### Try it
Once you find the line with "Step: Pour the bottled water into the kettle" in the listing below, set down exactly every line from it through the line with "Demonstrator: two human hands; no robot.", but no pictures.

### Dataset section
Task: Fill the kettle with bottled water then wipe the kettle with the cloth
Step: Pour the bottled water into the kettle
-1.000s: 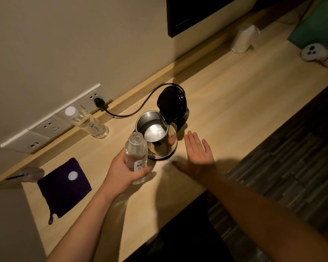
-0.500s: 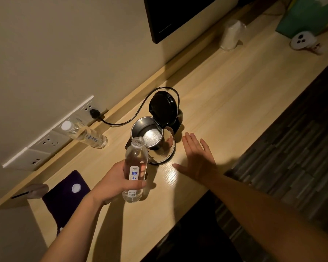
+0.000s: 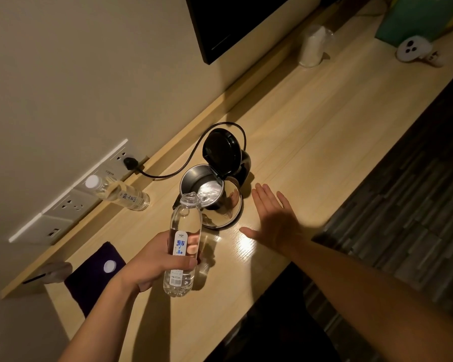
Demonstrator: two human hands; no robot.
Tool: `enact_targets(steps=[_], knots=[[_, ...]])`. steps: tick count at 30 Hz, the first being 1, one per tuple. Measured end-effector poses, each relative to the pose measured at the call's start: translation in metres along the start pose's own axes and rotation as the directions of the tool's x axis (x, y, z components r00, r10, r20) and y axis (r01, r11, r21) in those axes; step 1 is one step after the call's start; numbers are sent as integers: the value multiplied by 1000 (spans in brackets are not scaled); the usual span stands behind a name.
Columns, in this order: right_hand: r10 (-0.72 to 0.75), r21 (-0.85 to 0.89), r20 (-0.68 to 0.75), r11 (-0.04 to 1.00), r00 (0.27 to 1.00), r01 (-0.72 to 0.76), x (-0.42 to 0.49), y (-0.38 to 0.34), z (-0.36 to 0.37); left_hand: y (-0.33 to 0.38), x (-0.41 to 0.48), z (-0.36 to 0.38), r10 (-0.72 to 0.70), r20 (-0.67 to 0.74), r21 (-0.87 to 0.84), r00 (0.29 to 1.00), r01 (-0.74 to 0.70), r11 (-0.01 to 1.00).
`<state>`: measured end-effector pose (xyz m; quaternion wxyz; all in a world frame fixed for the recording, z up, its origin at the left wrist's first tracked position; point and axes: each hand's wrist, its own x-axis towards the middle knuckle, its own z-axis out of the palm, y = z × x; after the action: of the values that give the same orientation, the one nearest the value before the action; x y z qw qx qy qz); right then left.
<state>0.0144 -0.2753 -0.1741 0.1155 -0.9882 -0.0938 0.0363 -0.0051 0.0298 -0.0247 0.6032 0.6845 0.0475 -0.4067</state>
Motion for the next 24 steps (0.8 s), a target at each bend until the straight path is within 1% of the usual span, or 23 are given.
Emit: enact_targets(steps=[11, 16, 24], knots=[[-38, 1, -42, 999, 998, 38, -2, 2, -3, 3, -4, 3, -14, 40, -81, 999, 17, 997], [-34, -11, -21, 999, 999, 34, -2, 1, -4, 2, -6, 1, -21, 63, -98, 998, 27, 995], [-16, -4, 10, 1000, 1000, 16, -1, -1, -7, 1, -9, -3, -57, 38, -89, 998, 61, 994]])
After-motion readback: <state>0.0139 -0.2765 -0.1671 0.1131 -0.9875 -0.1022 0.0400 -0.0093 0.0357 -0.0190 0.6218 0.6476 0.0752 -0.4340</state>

### Task result
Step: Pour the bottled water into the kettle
-1.000s: 
-0.500s: 
+0.000s: 
Demonstrator: two human hands; no robot.

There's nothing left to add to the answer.